Anant Singh contested and won from the Mokama assembly seat in 2005 on a JDU ticket. He retained the seat in 2010, defeating Sonam Devi of Lok Janshakti Party (LJP) by a large margin. He is married to Nilam Devi.

On 2 September 2015, Singh quit the JDU following a fall-out with leader Nitish Kumar over the JDU's new alliance with the RJD, but was able to retain his seat as an Independent.

On 16 August 2019, Singh was booked under the Unlawful Activities (Prevention) Act after the police took possession of an AK-47 rifle, a magazine, live cartridges and two hand grenades following a raid on his ancestral home in Ladma village of Patna district.

In 2020, Singh was given a ticket from Rashtriya Janata Dal to contest the upcoming Bihar legislative election. He won from the Mokama constituency with 35,291 votes, winning the seat for the fourth consecutive time.

Even after JDU left mahagathbandhan in 2017, Nitish Kumar continued to have a tough stance on Anant Singh, especially after he fielded his wife Nilam Devi as Congress candidate in 2019 lok sabha elections from Munger against JDU's Lallan Singh.

He contested the 2020 Vidhansabha elections from Mokama on RJD ticket and won from jail. However he was disqualified in 2022 due to a case for illegal possession of weapons. His wife Nilam Devi won the by elections from Mokama on RJD Ticket.

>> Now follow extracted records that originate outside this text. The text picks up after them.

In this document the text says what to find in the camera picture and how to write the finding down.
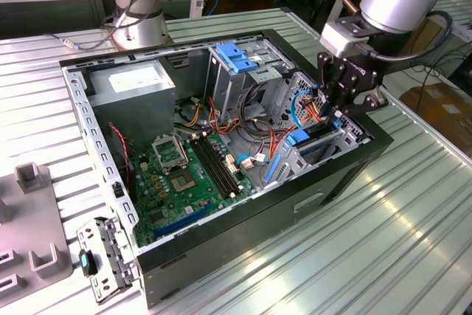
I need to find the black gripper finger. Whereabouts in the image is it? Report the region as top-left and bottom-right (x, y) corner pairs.
(316, 51), (348, 123)
(337, 89), (389, 119)

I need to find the orange power wire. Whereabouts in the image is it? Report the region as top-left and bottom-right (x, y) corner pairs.
(299, 93), (331, 121)

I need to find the hard disk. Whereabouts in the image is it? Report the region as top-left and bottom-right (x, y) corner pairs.
(264, 118), (342, 185)

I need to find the silver disk bay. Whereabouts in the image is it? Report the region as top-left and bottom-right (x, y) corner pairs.
(257, 115), (372, 190)

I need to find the labelled cardboard box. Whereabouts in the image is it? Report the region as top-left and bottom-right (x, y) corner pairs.
(400, 84), (472, 146)

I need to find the silver metal drive cage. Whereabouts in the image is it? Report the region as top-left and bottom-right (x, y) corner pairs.
(204, 40), (296, 120)

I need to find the blue plastic drive latch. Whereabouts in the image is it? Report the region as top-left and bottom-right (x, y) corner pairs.
(217, 42), (259, 75)

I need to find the metal slat side table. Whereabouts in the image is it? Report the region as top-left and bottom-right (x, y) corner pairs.
(423, 0), (472, 69)

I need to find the black RAM slot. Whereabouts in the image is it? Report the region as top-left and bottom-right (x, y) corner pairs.
(201, 136), (241, 193)
(191, 138), (232, 198)

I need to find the black PC case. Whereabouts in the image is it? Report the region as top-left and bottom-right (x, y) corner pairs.
(58, 28), (395, 311)

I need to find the metal socket cover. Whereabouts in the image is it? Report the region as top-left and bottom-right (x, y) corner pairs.
(152, 136), (189, 173)

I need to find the CPU socket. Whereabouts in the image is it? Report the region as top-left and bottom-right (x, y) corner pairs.
(169, 169), (197, 194)

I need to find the green motherboard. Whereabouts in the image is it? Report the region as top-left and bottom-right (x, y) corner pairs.
(128, 132), (259, 248)

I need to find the grey power supply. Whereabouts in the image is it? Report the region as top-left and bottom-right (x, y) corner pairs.
(86, 60), (177, 150)

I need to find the long blue expansion slot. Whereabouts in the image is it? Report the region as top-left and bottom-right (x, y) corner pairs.
(153, 202), (215, 238)

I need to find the grey parts rack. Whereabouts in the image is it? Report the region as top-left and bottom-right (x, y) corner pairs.
(0, 162), (77, 303)

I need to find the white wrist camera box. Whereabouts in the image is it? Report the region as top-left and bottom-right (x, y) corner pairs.
(319, 15), (373, 58)

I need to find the blue data wire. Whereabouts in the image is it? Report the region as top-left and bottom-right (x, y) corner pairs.
(290, 89), (314, 130)

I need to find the black camera cable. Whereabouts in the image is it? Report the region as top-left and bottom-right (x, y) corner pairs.
(355, 10), (454, 63)

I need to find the white connector blue wire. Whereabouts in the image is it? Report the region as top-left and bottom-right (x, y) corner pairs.
(235, 152), (267, 173)

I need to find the red orange wire bundle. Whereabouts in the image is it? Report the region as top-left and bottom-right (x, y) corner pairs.
(208, 97), (292, 161)

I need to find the yellow wire bundle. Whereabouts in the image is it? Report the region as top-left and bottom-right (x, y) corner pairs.
(182, 103), (204, 128)

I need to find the red black twisted wire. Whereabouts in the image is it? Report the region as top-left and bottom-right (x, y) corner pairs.
(108, 125), (132, 183)

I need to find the black cable metal plug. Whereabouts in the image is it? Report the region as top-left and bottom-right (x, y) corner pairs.
(47, 0), (119, 51)

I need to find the silver card bracket latch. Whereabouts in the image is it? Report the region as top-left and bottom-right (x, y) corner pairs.
(75, 217), (141, 305)

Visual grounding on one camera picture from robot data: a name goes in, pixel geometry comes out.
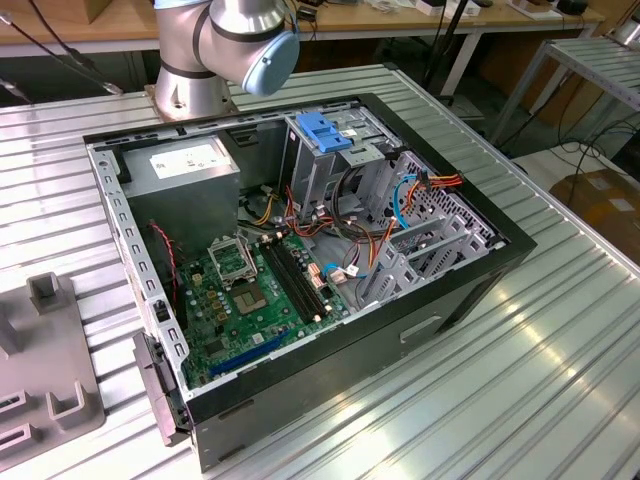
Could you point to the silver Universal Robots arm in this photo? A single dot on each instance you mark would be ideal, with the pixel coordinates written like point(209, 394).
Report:
point(190, 50)

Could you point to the salmon SATA port block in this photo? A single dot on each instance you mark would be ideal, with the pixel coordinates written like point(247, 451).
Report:
point(316, 276)

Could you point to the black RAM slot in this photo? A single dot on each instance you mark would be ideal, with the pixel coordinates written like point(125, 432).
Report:
point(299, 280)
point(292, 280)
point(306, 280)
point(285, 280)

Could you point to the grey optical drive cage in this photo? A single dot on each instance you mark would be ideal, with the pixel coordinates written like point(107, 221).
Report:
point(310, 170)

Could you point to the CPU socket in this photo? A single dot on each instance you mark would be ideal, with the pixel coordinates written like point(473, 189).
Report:
point(232, 262)

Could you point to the square chipset chip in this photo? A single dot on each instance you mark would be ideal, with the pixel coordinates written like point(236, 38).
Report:
point(250, 301)

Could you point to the blue plastic drive latch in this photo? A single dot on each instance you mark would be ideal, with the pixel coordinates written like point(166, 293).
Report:
point(320, 130)

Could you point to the green motherboard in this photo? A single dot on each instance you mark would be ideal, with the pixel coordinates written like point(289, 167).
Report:
point(240, 330)

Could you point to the black open PC case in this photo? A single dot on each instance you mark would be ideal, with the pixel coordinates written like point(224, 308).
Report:
point(350, 360)

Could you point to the blue expansion slot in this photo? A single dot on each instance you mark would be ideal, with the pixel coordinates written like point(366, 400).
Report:
point(250, 352)

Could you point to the grey power supply unit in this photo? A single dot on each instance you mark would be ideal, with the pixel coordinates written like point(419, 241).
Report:
point(185, 200)

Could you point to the grey plastic case bezel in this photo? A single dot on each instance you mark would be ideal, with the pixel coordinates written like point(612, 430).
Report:
point(160, 395)

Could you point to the cardboard box with label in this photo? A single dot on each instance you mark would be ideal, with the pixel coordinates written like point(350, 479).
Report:
point(595, 200)

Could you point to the wooden desk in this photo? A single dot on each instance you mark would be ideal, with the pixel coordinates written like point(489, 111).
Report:
point(130, 32)

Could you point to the grey parts rack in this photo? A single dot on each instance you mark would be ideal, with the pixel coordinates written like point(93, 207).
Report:
point(45, 350)

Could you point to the metal slat side table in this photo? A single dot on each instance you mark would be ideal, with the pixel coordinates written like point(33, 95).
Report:
point(600, 65)

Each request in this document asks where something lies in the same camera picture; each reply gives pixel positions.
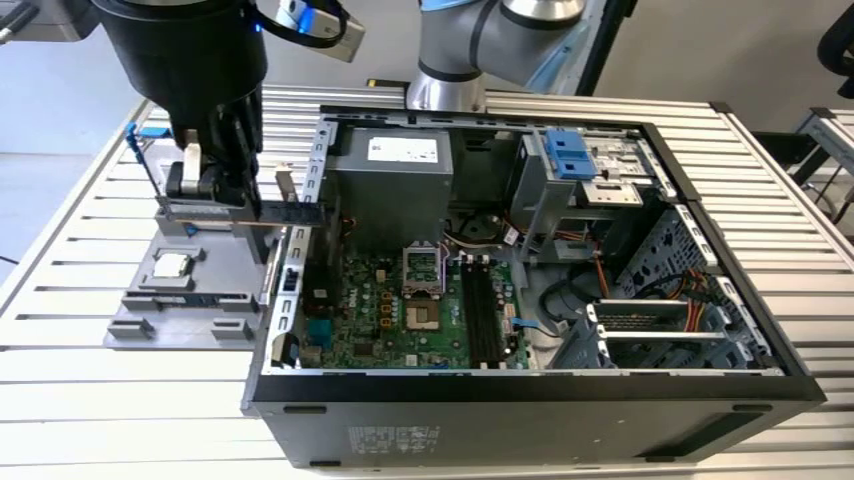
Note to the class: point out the round black fan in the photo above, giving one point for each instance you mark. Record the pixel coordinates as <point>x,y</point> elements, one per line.
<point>482,229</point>

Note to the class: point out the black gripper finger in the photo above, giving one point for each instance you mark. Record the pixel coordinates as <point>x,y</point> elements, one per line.
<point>240,165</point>

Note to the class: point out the grey power supply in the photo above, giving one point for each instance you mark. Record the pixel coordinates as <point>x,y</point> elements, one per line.
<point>387,200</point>

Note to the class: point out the black PC case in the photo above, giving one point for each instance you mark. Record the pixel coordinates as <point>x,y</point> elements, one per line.
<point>467,430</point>

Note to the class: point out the slatted metal side table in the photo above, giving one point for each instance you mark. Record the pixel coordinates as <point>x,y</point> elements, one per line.
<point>830,135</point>

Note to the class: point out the silver CPU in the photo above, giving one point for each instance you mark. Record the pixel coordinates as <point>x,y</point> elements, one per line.
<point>172,267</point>

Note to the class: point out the RAM stick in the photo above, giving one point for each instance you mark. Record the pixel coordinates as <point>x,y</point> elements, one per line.
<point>187,300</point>
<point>294,212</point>

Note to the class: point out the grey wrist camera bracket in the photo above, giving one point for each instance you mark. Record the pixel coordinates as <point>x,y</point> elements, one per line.
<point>194,165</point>

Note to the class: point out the grey parts rack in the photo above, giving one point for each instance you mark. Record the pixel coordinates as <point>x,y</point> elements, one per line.
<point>220,270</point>

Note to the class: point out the green motherboard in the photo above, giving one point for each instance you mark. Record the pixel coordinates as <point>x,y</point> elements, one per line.
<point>374,320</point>

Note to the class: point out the blue drive latch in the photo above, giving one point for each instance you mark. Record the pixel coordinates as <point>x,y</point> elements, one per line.
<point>567,155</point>

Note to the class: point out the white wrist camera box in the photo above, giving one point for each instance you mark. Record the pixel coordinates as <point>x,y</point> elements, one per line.
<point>334,37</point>

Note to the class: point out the grey wrist mount block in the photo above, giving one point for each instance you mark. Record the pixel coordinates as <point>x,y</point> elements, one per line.
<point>60,20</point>

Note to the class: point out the small yellow black tag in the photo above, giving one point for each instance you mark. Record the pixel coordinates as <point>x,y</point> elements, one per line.
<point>375,82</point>

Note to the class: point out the black RAM slot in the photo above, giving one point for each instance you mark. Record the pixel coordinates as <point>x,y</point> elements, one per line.
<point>495,310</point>
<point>470,310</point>
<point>478,310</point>
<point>486,310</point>

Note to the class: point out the CPU socket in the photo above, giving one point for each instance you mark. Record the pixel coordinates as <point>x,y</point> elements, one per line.
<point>423,314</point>

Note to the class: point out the black frame post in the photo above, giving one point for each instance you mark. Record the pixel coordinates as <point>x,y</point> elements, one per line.
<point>607,45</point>

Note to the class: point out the grey metal disk bay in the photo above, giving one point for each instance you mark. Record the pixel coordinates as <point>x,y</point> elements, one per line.
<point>641,312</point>

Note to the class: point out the hard disk in blue carrier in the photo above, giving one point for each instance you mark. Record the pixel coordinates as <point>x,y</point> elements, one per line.
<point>155,132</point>

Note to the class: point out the black graphics card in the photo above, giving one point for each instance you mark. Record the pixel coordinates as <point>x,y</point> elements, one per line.
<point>286,187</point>

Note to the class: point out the blue expansion slot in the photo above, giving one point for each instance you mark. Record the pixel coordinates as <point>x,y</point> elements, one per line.
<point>319,332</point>

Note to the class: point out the black office chair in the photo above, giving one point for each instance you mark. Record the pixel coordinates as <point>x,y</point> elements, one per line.
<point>837,50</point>

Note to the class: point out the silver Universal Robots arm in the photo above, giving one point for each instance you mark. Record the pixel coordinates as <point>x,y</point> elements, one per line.
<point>447,50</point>

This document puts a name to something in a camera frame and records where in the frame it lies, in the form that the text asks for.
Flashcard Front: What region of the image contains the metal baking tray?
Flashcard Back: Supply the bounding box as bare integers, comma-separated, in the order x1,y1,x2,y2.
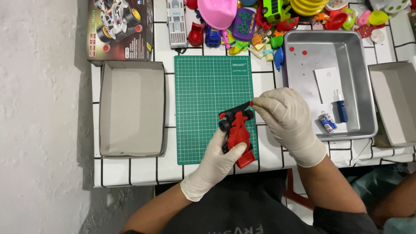
283,30,379,141

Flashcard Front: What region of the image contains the blue plastic toy piece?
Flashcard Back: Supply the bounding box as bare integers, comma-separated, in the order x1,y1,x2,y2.
274,47,285,72

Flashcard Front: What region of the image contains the stack of yellow plastic rings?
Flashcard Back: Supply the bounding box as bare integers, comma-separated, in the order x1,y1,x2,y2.
290,0,329,17

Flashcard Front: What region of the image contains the green cutting mat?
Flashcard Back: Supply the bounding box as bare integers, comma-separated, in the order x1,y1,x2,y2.
174,55,259,166

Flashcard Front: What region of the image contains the small battery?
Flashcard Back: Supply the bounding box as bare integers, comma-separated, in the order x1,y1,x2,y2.
318,116,335,134
322,110,338,130

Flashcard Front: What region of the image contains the red black toy racing car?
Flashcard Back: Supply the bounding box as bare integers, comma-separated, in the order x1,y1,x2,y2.
218,101,257,169

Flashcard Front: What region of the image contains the white grid tablecloth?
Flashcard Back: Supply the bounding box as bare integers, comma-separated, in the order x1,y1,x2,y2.
92,0,416,189

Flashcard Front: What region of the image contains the purple toy with green gears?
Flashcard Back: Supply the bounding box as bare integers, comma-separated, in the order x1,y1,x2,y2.
231,8,257,42

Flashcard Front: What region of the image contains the grey cardboard box bottom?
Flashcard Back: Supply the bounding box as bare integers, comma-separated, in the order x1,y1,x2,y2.
368,61,416,148

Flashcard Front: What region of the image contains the person's left hand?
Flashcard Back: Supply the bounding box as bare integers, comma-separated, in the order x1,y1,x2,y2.
181,128,248,202

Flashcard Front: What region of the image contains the pink plastic bowl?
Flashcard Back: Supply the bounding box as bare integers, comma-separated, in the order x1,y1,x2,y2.
197,0,238,31

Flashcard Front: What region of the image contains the person's right hand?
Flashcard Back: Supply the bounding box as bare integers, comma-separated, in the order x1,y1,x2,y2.
252,87,327,168

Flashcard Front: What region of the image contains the small blue toy car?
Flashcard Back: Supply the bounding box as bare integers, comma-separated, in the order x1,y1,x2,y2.
205,26,222,48

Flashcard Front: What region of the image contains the green toy truck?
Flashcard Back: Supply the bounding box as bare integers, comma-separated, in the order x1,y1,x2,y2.
262,0,292,23

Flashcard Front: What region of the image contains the heap of colourful plastic toys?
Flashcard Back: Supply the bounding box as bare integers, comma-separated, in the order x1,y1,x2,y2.
184,0,416,64

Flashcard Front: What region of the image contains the person's black shirt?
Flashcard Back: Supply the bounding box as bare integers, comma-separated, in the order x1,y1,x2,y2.
123,169,379,234

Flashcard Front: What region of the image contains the printed toy car box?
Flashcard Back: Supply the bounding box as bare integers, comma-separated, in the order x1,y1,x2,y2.
86,0,154,67

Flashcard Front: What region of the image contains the person's bare knee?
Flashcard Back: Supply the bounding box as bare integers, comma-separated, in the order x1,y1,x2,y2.
370,180,416,229

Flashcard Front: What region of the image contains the white toy bus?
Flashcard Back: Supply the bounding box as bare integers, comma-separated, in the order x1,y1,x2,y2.
166,0,188,49

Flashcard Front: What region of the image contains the red plastic stool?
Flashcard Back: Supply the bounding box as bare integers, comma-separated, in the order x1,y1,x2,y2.
283,168,315,211

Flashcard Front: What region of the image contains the teal cloth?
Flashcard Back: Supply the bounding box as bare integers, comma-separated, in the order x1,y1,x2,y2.
345,162,416,234

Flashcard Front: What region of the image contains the grey cardboard box lid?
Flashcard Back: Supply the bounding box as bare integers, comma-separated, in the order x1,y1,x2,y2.
99,60,166,158

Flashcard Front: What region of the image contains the white paper sheet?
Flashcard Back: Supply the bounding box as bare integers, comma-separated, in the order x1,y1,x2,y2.
314,67,345,105

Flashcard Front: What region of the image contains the blue handled screwdriver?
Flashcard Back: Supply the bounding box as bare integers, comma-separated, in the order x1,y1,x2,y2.
335,89,348,123

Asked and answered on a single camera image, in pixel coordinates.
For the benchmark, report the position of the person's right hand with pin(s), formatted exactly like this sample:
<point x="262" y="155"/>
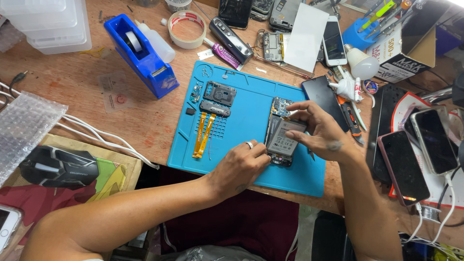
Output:
<point x="324" y="134"/>

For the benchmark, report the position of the small black square part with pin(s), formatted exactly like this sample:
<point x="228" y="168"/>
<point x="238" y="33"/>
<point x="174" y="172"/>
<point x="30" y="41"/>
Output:
<point x="190" y="111"/>

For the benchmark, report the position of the white red paper sheet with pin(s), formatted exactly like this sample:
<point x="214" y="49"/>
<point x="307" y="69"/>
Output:
<point x="438" y="185"/>

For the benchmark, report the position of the white smartphone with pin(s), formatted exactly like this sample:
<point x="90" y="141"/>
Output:
<point x="334" y="41"/>

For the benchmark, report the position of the black silver handheld device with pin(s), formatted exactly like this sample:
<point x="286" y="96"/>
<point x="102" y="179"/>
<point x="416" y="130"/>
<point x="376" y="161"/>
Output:
<point x="232" y="40"/>

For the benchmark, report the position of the black glossy phone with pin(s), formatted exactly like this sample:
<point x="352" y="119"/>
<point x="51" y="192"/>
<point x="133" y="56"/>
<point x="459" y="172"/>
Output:
<point x="235" y="12"/>

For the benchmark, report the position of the smartphone body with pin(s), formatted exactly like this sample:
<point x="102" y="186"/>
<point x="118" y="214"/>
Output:
<point x="280" y="107"/>

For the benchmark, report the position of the clear jar of screws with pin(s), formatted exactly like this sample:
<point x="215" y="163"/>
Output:
<point x="177" y="4"/>

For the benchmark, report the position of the person's left fingers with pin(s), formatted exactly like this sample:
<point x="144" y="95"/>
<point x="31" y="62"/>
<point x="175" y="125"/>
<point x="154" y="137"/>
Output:
<point x="259" y="154"/>

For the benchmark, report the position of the grey speaker module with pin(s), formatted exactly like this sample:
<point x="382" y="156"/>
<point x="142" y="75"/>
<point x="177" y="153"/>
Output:
<point x="214" y="108"/>

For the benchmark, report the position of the clear glass strip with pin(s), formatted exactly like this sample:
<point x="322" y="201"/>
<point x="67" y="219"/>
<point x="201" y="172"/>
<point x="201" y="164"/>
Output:
<point x="286" y="69"/>

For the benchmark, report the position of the small green circuit board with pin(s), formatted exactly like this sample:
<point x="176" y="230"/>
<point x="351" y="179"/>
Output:
<point x="196" y="92"/>

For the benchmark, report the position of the stack of old phones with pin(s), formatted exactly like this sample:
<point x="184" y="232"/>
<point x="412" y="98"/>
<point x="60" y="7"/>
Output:
<point x="261" y="9"/>

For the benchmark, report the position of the black phone back cover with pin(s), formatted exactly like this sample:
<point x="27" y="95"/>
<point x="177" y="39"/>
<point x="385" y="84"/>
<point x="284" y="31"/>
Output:
<point x="384" y="112"/>

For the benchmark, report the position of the masking tape roll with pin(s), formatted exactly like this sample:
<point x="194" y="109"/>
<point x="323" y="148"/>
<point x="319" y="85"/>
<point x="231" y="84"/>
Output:
<point x="177" y="38"/>

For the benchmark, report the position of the blue silicone repair mat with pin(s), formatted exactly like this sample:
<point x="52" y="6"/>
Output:
<point x="246" y="108"/>

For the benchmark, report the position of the orange utility knife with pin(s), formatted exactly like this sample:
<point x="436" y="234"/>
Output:
<point x="351" y="121"/>

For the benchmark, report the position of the black phone screen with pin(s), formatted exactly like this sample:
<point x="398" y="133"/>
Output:
<point x="324" y="101"/>

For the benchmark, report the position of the person's grey shirt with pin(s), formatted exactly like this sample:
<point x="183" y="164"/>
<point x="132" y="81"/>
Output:
<point x="221" y="253"/>

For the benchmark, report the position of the grey phone battery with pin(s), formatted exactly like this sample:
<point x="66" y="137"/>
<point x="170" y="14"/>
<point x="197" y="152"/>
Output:
<point x="284" y="141"/>

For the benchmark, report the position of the clear sticker film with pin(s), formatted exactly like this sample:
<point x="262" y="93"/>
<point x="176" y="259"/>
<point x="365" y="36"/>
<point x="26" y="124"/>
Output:
<point x="116" y="92"/>

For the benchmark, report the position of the blue tool holder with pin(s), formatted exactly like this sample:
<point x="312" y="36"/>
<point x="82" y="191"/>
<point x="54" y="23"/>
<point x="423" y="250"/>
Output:
<point x="355" y="38"/>

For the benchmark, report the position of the pink cased smartphone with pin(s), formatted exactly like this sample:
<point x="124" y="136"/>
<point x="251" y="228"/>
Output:
<point x="402" y="166"/>

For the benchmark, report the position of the orange tipped tool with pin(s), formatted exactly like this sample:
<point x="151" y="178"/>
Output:
<point x="393" y="16"/>

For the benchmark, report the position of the bubble wrap sheet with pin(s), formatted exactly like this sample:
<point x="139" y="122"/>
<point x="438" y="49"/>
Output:
<point x="25" y="130"/>

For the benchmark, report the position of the white glue tube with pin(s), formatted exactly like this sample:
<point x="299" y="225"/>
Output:
<point x="344" y="89"/>

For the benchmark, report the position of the printed cardboard box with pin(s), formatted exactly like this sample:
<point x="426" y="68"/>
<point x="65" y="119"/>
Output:
<point x="398" y="58"/>

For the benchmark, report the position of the purple glue tube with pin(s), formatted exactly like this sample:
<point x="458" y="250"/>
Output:
<point x="224" y="55"/>

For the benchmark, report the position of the black camera frame cover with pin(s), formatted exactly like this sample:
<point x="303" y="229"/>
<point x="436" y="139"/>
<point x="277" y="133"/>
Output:
<point x="219" y="93"/>

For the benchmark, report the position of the blue tape dispenser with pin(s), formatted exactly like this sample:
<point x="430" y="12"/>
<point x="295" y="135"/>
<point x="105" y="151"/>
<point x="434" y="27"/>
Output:
<point x="145" y="61"/>

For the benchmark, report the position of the white phone with clear case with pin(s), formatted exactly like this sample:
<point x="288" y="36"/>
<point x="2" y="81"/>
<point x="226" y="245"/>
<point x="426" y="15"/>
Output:
<point x="8" y="224"/>

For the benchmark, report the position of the stack of clear plastic boxes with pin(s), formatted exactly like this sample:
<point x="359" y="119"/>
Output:
<point x="50" y="25"/>

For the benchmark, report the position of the person's maroon shorts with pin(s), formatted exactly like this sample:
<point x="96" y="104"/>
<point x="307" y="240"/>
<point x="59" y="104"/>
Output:
<point x="232" y="221"/>

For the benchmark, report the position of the person's left hand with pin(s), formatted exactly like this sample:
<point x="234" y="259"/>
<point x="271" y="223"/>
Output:
<point x="234" y="172"/>

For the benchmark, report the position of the yellow green screwdriver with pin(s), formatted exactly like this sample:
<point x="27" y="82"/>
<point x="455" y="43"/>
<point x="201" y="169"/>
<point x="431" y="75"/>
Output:
<point x="379" y="14"/>

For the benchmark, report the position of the black computer mouse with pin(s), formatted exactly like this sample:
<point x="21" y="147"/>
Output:
<point x="60" y="168"/>

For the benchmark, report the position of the open phone with board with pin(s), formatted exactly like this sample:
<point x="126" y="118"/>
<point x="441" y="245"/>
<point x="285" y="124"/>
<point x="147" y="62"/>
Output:
<point x="272" y="47"/>

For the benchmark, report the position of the metal tweezers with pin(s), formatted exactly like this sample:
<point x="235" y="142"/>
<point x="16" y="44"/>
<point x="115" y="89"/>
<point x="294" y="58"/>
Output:
<point x="311" y="154"/>

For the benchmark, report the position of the grey phone frame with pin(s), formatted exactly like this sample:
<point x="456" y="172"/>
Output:
<point x="284" y="14"/>

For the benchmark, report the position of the colourful mouse pad board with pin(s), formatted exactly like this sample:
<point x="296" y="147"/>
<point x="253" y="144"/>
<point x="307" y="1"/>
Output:
<point x="112" y="174"/>

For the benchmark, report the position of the white light bulb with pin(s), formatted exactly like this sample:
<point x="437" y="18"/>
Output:
<point x="362" y="65"/>

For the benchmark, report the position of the silver smartphone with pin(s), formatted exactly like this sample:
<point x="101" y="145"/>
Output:
<point x="435" y="141"/>

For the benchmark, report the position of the white paper card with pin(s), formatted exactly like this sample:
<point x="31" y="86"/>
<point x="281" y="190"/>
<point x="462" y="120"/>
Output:
<point x="306" y="40"/>

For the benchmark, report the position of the white squeeze bottle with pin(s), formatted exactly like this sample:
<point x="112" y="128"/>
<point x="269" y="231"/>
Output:
<point x="159" y="43"/>

However, she switched sides to JDU when it left Mahagathbandhan again in 2024. Anant Singh was released on parole for 15 days during the 2024 lok sabha election and was campaigning in Munger for JDU's Lallan Singh.

On 14 August 2024 Patna High Court acquitted Anant Singh in case of illegal arms act for which he was serving 10 years sentence from 2022.

==Criminal cases and influence==
Singh has numerous cases of murder, kidnapping, and land grabbing lodged against him. The Barh region has remained notorious for caste wars particularly between two Forward Castes of Bihar, the Bhumihars and Rajputs. In these wars he emerged as a saviour of his community. According to locals, people in this region refrain from going outside during night due to fear of being kidnapped or murdered. The fortune of Singh turned when Nitish Kumar, decided to nominate him as his candidate on the ticket of Janata Dal (United) from the Mokama constituency. It was considered as paradoxical by a section of media that Kumar who vowed to end 'criminalisation of politics' was backing such a person against whom charges of serious cognisable offences were lodged. But, amidst criticism and counter statements Singh managed to win from Mokama seat due to support of his castemen as well as the wave of Nitish Kumar. Singh has been three times MLA from Mokama.

Singh's activities dragged the country's attention when in 2007 he was reported to have two journalists from NDTV 24x7 and ANI News as hostages in his official bungalow. It was reported that they had been there to interview Singh upon his involvement in murder and molestation of a woman called Reshma Khatoon whose body was recovered in a sack near the capital. The political protection given to Singh and another gangster named Sunil Pandey by the ruling government was aimed at mobilisation of the Bhumihar caste. According to the locals, Singh who was known as Chhote Sarkar in Mokama is a role model of Bhumihars, who have consistently opposed Lalu Yadav's government. Thus, political parties opposing Yadav used him as a tool to mobilise Bhumihar voters.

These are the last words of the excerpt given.